* Records for this task

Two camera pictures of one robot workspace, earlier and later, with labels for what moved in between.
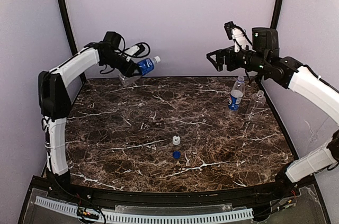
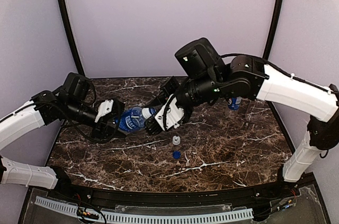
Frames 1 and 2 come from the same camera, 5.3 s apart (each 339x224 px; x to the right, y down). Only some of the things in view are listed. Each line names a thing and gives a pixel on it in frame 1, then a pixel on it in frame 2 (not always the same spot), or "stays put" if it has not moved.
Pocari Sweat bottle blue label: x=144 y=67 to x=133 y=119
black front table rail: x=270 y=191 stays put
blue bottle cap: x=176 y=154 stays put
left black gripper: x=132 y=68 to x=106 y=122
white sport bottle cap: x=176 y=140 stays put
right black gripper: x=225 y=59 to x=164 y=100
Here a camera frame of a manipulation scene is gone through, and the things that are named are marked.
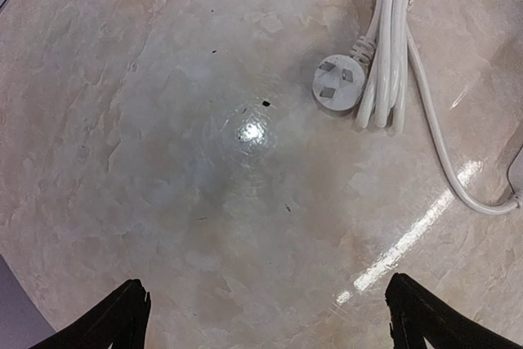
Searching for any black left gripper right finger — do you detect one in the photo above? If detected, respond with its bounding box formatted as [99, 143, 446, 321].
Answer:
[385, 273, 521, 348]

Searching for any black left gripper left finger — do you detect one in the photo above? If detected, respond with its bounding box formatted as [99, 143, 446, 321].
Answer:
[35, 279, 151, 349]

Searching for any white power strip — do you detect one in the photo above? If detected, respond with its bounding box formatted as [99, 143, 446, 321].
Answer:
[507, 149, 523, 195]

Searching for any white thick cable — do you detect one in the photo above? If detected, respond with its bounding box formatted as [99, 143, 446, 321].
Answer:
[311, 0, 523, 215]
...
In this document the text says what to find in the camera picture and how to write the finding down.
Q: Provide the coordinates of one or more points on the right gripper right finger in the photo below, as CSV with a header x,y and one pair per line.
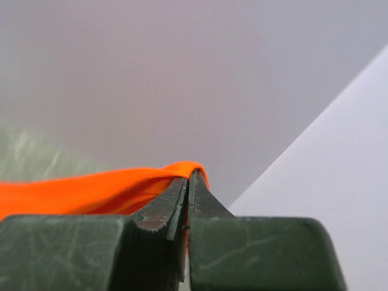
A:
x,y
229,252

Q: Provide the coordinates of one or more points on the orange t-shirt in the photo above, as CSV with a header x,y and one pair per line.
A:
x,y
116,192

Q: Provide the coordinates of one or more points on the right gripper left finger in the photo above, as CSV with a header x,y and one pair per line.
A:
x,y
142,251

* Task item
Read the data above. Pull out each line in which the string "Provide" appears.

* Answer area
Q: Provide the coordinates of one or more points on the right gripper right finger in the photo below, as CSV with a header x,y and one pair per line.
Q: Provide the coordinates of one or more points on the orange t-shirt in the photo above, as CSV with a header x,y and one pair per line.
Q: Provide the coordinates of one or more points on the right gripper left finger in the photo above, as CSV with a header x,y and one pair per line.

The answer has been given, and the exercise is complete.